Tuesday, 21 October 2014

Phone-shop-man follows me home

It's the last day before the National Holiday week and I have to cancel my pay-as-you-go contract with Chinacom. Yes I know. "Pay-as-you-go contract" makes no sense.: "Because China."

Anyway. Into the phone shop, sit down and start the process.

"You need passport" says phone-shop-man

I've seen it happen where you just say that you don't have your passport with you and the seeming document necessity evaporates.

"I don't have my passport. It's in my hotel" I said looking phone-shop-man in the eye.
"You need passport to cancel phone" phone-shop-man replied, sticking to the passport rule and holding the gaze.
"You in Rayfont (my hotel)?" asked phone-shop-man.
"We cancel now and go with you" he added before I could confirm my hotel situation.
He was actually offering to send one of the other phone-shop-men with me to my hotel.

That was an unexpected bit of lateral thinking. I would see where this would go.
Probably my hotel.

The sim card was disabled within 30 seconds.
I was refunded 63 Yuen and phone-shop-man grabbed one of the younger phone-shop-men and sent the two of us on our way.

I walked the ten minutes to my hotel.
Phone-shop-man#2 followed a respectful 10 feet behind me.

Into the lift and up to the 36th Floor.

Phone-shop-man#2 waited outside the room while I retrieved my passport, at which point he realized that he had forgotten his phone, so I took a picture of my passport with my phone.

Second point of failure: I remembered that phone-shop-man#1 had disabled my sim. No dice there.
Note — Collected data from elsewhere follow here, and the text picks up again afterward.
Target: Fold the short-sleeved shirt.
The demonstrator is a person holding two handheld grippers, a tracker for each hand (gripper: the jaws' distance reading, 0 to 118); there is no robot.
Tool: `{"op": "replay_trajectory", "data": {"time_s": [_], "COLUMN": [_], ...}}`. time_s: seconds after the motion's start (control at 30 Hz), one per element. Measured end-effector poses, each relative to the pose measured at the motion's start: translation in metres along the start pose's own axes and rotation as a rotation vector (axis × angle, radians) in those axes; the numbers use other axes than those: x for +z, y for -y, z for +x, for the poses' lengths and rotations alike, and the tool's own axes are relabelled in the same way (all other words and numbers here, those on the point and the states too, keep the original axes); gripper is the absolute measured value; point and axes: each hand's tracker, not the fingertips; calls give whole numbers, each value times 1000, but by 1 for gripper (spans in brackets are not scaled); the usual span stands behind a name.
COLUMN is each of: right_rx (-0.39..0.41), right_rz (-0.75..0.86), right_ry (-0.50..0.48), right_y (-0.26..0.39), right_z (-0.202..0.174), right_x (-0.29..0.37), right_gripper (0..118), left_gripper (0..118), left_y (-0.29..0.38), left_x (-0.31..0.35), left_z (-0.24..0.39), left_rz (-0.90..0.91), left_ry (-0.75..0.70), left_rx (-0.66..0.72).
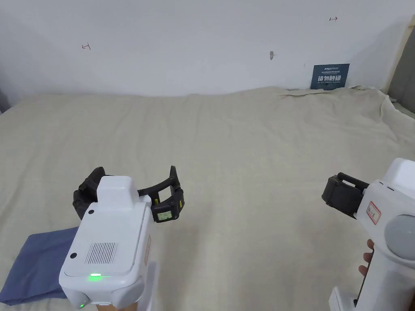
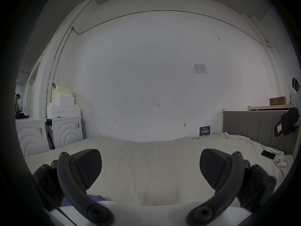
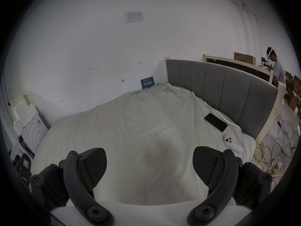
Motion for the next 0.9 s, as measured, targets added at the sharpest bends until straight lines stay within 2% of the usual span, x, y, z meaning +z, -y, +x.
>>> {"op": "replay_trajectory", "data": {"time_s": [0.1, 0.37, 0.53, 0.73, 0.8, 0.9], "right_rx": [31, 31, 88, 152, 178, 173], "right_rz": [17, 24, 179, 386, 417, 457], "right_ry": [-5, -17, -40, -115, -126, -113], "right_y": [1, 1, 12, 26, 29, 32], "right_z": [0, 1, 2, 9, 12, 14], "right_x": [-1, -4, -5, -6, -5, -3], "right_gripper": [108, 108, 108, 108, 108, 108], "left_gripper": [118, 118, 118, 118, 118, 118], "left_y": [0, -1, -1, -1, 0, 0], "left_x": [0, 0, 1, 1, 1, 1], "left_z": [0, -1, -1, -1, -1, 0], "left_rz": [0, 4, 5, 4, 3, 3], "left_ry": [-2, -3, -4, -2, -2, 0], "left_rx": [1, -1, -2, -3, -5, -6]}}
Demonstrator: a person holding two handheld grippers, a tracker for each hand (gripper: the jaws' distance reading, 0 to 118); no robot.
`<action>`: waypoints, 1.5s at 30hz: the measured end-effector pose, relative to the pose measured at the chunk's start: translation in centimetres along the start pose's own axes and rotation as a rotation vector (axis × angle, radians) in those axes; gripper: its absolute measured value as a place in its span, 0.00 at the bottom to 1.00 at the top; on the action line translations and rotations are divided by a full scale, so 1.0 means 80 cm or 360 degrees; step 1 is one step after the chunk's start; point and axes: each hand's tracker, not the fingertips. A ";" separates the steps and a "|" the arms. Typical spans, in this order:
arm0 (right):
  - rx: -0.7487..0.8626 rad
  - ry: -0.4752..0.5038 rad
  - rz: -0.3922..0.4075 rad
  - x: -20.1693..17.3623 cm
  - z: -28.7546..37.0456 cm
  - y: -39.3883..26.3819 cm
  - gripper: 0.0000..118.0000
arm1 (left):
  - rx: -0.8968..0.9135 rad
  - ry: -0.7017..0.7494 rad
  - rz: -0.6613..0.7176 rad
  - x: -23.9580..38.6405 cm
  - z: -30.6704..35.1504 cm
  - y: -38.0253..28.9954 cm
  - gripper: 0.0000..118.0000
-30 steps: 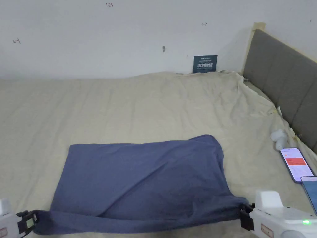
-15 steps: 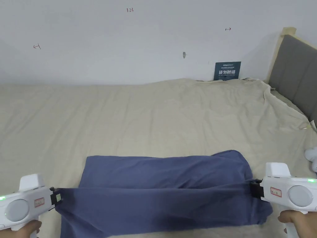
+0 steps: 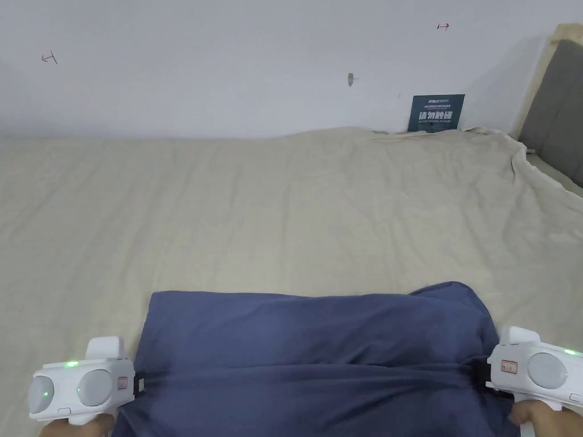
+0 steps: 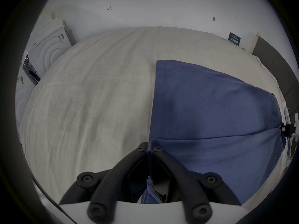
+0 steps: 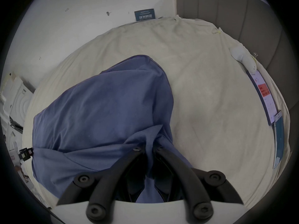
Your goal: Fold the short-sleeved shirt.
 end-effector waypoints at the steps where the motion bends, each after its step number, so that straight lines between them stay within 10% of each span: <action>1: 0.0004 -0.0002 0.0013 0.003 0.000 0.001 0.04 | -0.0008 -0.0005 0.0015 -0.001 0.001 0.002 0.00; 6: 0.0013 -0.0014 -0.0007 -0.007 0.028 -0.003 0.11 | -0.0057 -0.0067 0.0103 -0.008 0.021 0.012 0.09; 12: 0.0277 0.0050 0.0044 -0.003 0.093 -0.015 0.81 | 0.0161 -0.0089 0.0192 -0.019 0.087 0.013 0.94; 19: 0.0719 0.0158 0.0159 0.008 0.223 -0.031 0.81 | 0.0484 -0.0187 0.0166 -0.030 0.206 -0.008 0.95; 24: 0.0902 0.0219 0.0148 0.018 0.291 -0.065 0.63 | 0.0598 -0.0184 0.0102 -0.021 0.261 -0.051 0.87; 25: 0.0918 0.0229 0.0149 0.019 0.298 -0.071 0.48 | 0.0631 -0.0171 0.0085 -0.018 0.267 -0.061 0.77; 27: 0.0952 0.0203 0.0162 0.021 0.311 -0.088 0.03 | 0.0719 -0.0171 0.0024 -0.014 0.283 -0.083 0.27; 29: 0.1004 0.0142 0.0195 0.022 0.317 -0.103 0.00 | 0.0725 -0.0185 0.0026 -0.013 0.293 -0.100 0.00; 45: 0.1009 0.0107 0.0301 0.032 0.312 -0.136 0.00 | 0.0266 -0.0191 0.0105 -0.032 0.212 -0.101 0.00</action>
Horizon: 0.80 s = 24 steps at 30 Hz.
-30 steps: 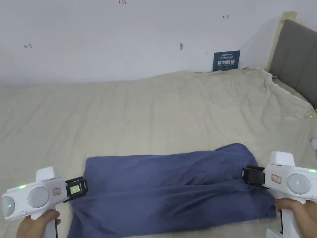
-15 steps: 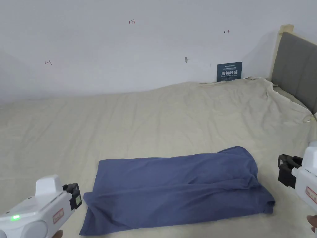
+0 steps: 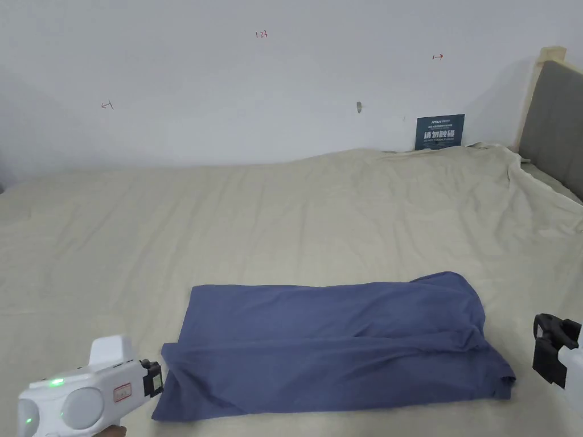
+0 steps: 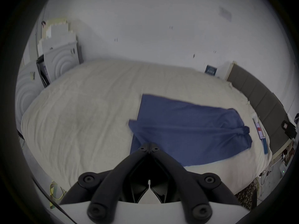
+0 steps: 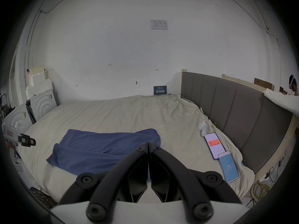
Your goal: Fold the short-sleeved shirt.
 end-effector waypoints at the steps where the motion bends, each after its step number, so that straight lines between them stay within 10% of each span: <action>1: -0.0002 -0.0001 -0.0007 0.001 -0.002 -0.002 0.00 | -0.0085 0.0013 0.0007 -0.003 -0.020 0.002 0.04; 5: -0.0033 -0.0011 -0.0014 0.003 -0.009 -0.008 0.00 | -0.0302 0.0085 0.0124 -0.020 -0.090 0.000 0.80; 8: -0.0076 -0.0021 -0.0020 0.006 -0.017 -0.012 0.00 | -0.0358 0.0163 0.0126 -0.010 -0.108 -0.012 0.86; 10: -0.0098 -0.0027 -0.0026 0.009 -0.022 -0.015 0.00 | -0.0381 0.0185 0.0102 -0.005 -0.118 -0.024 0.83; 13: -0.0143 -0.0019 -0.0040 0.011 -0.030 -0.018 0.00 | -0.0477 0.0164 0.0093 -0.006 -0.131 -0.035 0.27; 17: -0.0203 -0.0028 -0.0033 0.009 -0.045 -0.024 0.00 | -0.0448 0.0140 0.0079 0.018 -0.125 -0.035 0.04; 24: -0.0476 -0.0013 -0.0055 0.028 -0.115 -0.050 0.06 | -0.0355 0.0031 0.0099 0.027 -0.096 -0.031 0.00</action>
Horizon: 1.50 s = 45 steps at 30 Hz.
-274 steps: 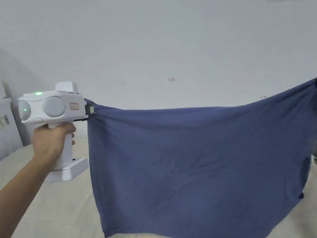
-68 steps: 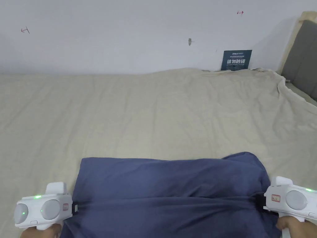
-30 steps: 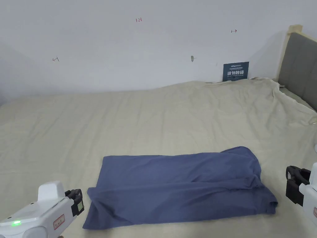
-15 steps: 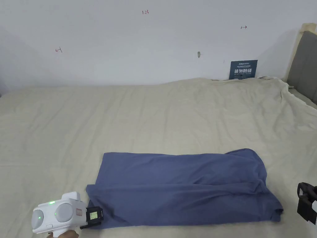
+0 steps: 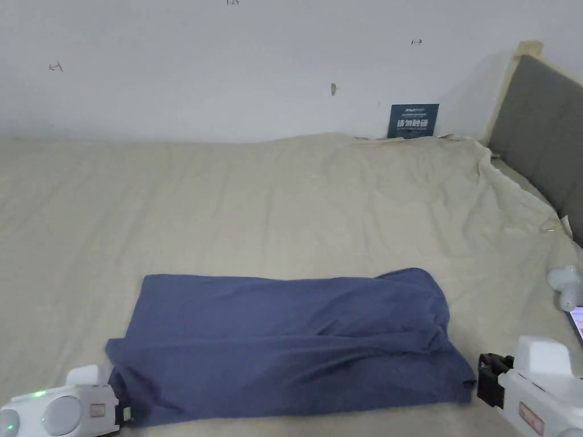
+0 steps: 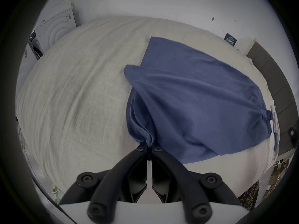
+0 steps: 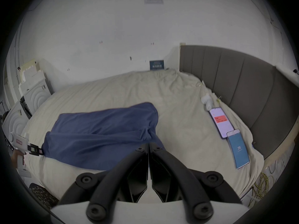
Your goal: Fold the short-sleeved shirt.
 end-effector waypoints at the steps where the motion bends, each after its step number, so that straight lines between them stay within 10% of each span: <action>1: -0.0079 -0.0002 0.0008 0.002 -0.013 0.003 0.21 | 0.0022 -0.0020 0.0013 0.000 0.007 0.000 0.00; 4: -0.0213 0.0018 -0.0033 0.000 -0.049 0.006 0.86 | 0.0071 -0.0067 0.0000 -0.005 0.031 0.006 0.00; 9: -0.0398 -0.0056 0.0034 -0.008 -0.114 0.004 0.90 | 0.0119 -0.0112 -0.0034 -0.005 0.056 0.016 0.00; 13: -0.0498 -0.0062 0.0002 -0.020 -0.139 -0.006 0.73 | 0.0140 -0.0125 -0.0040 -0.010 0.054 0.023 0.00; 18: -0.0546 0.0072 -0.0252 -0.017 -0.134 -0.024 0.08 | 0.0137 -0.0120 -0.0026 -0.015 0.048 0.019 0.00; 45: -0.0500 0.0126 -0.0233 0.030 0.035 -0.164 0.08 | -0.0007 -0.0037 0.0093 -0.090 0.060 -0.122 0.00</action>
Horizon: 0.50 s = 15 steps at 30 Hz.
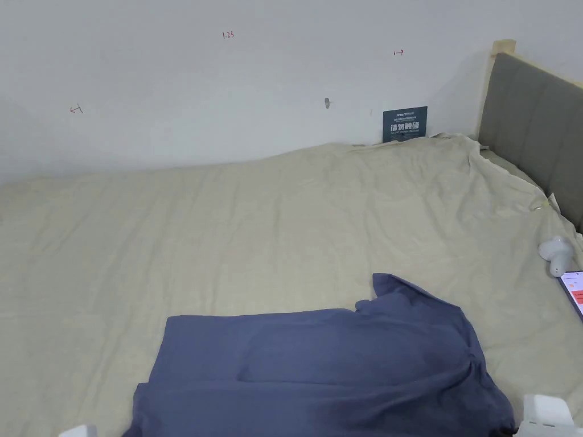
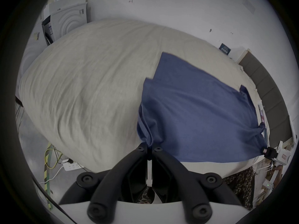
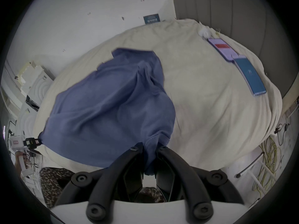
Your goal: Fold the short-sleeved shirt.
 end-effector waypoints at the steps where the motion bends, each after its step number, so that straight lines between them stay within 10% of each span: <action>1: -0.0021 -0.0023 0.0005 0.000 -0.008 -0.004 0.08 | -0.0025 0.0024 -0.0013 0.000 -0.009 -0.005 0.00; 8: 0.0009 -0.0170 0.0186 -0.028 -0.015 -0.013 0.08 | -0.0061 0.0132 -0.0040 0.035 -0.006 -0.021 0.00; 15: 0.0009 -0.0122 0.0102 -0.028 -0.003 -0.012 0.09 | -0.0045 0.0152 -0.0017 0.041 0.002 -0.025 0.00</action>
VPN was the next choice, but because Hong Kong was "definitely not" having any political problems at this time, that wasn't working either.
Finally, I added phone-shop-man#2 to my WeChat friends and was able to send him the passport picture.

WeChat by the way is China's answer to SMS, Facebook, match.com, and uber-taxi all rolled into one.

Contract cancelled.

TL/DR:
You really do need your passport for some things in China.
Phone-shop-man#2 is now my WeChat friend.
I have a weird sense of closure.

The Last Supper

A whole bunch of people from work came out for a meal on the last evening. It was a Chinese muslim restaurant, so a lamb was killed, cooked and some lettuce stuffed in it's mouth:


It was then taken out the back and made into more manageable pieces. It was very good.

Here's me enjoying a foot of lager:

And various scenes of merriment.
Arun, Wei, Jing, Kurt, Evan and Nafees

Andrea and Qiong

Mike, Xavier, Haijing and friend:

Same:

Jing and Wei. Wei gets us stuff from the internet:

And classic Evan. That's the British two fingers. Not the Asian two fingers.

Chinese Visa card

Here is everyone gathered in the character TD area. Dominic, who is pointing at something is trying to get his Chinese visa card activated. He ordered it 6 weeks ago. A few weeks before his trip to th US. Jing (who is concealed behind his head) is pretending to be him on the phone as she speaks Mandarin and Dominic doesn't. The gathering was successful: the card was refused, despite Jing pretending to be a bearded Englishman speaking fluent Chinese.



KTV. A miracle in three months

This is where we went for lunch 2,3, and sometime four times a week. KTV is a karaoke bar and this is outside. 
When I first started going there the set menu was in Chinese, so we memorized two selections (burger, and spaghetti). This also came with a soup
Evan would often point to the soup he wanted for the set menu on the English normal menu and would inevitably get just the soup. Ten minutes later he would get the set menu with a different soup.
We'd also unwillingly play lunch roulette, where one person would not get any lunch.

Three months later. Here is Dominic helping correct the English translation of the set lunch menu. "'Parma' should be capitalized since it is a proper noun!" Explains Dominic in a helpful but firm tone.


Evan and Danny are happy to have the menu in English. There was stuff like fish and duck on the menu all along.

Friday, 10 October 2014

Been back a week

Mildly racist comments have been kept to a minimum.
I've stopped myself commenting loudly on people's ambulatory styles.
I've let people out of lifts before entering.
I pretty much know the name of everything I eat.
Starbucks: coffee is waiting for me before I get to the counter.
It's no longer blue-coffee; only coffee.
No-one wears pyjamas in the shopping mall.
A cross-walk is really a cross-walk.

Anyways, there's a few more posts that I will try to finish over the next week, including closure on phone-shop-man.

Also, we eat a sheep.

Saturday morning at school

All dressed in weekend-white this time.
But still singing the same songs,
and marching the same marches.


Wednesday, 8 October 2014

Evan makes Schnitzel

Sunday was a "vacation adjustment" day. This week was the National Holiday that stretched from Wednesday 1st October to Tuesday 7th October. Two of those five days were not really holidays. Instead, the whole of China had to work the previous Sunday and the Saturday that followed. These days were known as "vacation adjustment days". 

In the evening Evan made schnitzel and potato salad around Dominic's house.